# To do
Copy out, from the data, each line containing the string "cable".

[Records contained in a dataset]

+ + + +

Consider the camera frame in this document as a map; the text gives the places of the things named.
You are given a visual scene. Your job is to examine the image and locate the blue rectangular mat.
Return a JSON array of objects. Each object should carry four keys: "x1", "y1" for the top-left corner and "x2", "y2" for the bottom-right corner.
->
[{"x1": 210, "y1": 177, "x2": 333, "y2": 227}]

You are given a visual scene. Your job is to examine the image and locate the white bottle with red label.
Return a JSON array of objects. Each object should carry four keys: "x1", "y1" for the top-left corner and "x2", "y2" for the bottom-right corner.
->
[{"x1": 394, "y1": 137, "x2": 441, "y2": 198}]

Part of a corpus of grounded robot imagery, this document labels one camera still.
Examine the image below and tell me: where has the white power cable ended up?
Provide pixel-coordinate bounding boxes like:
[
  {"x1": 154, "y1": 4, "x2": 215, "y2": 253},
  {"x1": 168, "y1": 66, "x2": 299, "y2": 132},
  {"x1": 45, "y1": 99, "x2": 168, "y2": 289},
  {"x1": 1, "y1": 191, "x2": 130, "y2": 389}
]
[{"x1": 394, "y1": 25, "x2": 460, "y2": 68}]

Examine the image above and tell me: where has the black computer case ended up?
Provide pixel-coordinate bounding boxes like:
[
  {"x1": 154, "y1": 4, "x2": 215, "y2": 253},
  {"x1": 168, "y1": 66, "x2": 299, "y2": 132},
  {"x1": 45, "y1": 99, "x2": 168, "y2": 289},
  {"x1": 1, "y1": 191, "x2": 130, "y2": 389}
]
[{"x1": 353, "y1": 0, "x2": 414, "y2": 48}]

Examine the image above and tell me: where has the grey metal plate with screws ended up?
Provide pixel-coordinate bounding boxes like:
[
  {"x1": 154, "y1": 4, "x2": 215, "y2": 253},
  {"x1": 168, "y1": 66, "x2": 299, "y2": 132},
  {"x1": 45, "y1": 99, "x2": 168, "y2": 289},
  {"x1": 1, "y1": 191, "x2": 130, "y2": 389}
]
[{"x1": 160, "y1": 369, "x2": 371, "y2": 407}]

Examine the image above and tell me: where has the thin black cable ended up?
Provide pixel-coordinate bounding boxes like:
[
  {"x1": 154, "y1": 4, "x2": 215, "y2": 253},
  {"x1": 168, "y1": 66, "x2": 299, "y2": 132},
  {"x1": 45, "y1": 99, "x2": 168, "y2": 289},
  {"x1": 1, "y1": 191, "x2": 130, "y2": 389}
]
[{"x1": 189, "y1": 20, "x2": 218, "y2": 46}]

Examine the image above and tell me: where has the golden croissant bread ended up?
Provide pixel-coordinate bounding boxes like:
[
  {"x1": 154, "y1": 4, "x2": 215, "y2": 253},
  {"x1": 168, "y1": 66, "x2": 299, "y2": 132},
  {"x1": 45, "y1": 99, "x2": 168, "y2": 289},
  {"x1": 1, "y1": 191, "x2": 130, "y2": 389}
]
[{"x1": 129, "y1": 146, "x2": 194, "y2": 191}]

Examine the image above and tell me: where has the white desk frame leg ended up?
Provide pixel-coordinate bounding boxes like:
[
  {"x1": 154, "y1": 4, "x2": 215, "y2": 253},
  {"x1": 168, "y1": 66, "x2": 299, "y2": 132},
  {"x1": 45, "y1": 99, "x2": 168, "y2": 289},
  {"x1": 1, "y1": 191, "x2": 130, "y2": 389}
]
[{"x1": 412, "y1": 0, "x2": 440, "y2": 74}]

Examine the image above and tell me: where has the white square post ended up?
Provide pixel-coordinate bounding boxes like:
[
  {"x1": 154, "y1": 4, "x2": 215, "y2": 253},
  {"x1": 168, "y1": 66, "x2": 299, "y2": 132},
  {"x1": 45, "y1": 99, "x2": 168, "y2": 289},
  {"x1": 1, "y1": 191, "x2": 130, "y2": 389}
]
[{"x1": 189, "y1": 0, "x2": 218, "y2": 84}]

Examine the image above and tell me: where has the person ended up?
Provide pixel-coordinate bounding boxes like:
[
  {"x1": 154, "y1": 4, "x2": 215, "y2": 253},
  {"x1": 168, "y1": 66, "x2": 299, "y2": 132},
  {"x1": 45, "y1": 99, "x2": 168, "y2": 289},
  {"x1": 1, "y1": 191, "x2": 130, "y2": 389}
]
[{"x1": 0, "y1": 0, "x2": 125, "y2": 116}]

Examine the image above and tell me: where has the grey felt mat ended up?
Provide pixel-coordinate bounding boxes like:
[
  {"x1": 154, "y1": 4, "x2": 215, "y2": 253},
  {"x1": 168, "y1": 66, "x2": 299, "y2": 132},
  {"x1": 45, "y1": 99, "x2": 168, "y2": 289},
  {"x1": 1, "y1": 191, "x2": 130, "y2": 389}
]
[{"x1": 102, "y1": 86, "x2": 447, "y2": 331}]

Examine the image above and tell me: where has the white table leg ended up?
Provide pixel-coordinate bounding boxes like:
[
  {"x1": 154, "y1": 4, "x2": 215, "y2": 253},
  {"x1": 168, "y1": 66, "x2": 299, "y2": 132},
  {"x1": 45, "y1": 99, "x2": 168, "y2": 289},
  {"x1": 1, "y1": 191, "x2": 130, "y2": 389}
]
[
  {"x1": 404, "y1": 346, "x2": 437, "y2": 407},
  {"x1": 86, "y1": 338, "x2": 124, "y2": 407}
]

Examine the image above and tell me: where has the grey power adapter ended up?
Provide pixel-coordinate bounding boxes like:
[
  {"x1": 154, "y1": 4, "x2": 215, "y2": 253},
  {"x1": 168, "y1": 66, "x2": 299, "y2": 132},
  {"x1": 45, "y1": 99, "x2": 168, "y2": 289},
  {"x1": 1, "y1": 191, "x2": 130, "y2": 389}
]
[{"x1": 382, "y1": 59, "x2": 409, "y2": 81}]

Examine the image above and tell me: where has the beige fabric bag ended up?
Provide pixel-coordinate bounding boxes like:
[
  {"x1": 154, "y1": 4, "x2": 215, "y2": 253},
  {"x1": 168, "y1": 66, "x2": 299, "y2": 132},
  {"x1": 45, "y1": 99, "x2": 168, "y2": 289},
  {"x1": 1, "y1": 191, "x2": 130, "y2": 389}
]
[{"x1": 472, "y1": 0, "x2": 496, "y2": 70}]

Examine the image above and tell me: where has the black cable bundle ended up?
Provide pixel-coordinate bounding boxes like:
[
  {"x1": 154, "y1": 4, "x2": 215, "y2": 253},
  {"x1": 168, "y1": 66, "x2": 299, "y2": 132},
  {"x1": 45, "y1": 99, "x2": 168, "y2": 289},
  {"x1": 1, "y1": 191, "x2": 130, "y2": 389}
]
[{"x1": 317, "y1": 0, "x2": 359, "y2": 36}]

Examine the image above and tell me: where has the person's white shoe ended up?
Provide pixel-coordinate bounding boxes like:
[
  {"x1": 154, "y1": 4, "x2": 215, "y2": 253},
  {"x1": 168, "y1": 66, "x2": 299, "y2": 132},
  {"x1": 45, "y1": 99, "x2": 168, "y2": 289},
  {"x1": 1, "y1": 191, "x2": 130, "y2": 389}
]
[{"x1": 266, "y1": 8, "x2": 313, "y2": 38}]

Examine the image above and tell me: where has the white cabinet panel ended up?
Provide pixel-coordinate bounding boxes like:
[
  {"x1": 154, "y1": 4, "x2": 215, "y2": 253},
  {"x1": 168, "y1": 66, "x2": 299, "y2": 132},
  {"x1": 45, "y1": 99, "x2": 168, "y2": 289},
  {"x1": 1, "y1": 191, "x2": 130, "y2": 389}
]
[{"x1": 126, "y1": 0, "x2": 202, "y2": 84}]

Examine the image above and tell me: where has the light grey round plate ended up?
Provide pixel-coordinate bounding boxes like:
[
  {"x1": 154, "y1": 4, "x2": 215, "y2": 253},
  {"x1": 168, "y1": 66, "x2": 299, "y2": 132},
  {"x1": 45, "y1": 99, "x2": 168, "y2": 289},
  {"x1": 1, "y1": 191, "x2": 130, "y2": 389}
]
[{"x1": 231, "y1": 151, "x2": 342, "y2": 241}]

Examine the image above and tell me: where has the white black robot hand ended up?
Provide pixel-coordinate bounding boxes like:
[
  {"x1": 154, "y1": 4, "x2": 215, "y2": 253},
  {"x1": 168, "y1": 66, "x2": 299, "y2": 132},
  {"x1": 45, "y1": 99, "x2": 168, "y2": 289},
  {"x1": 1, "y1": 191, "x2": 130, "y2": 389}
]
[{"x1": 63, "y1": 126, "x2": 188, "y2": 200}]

+ + + +

# Answer to the problem
Examine the image below and tell me: where has the white power cable ended up?
Examine the image above and tell me: where has the thin black cable ended up?
Examine the image above and tell me: where has the black cable bundle ended up?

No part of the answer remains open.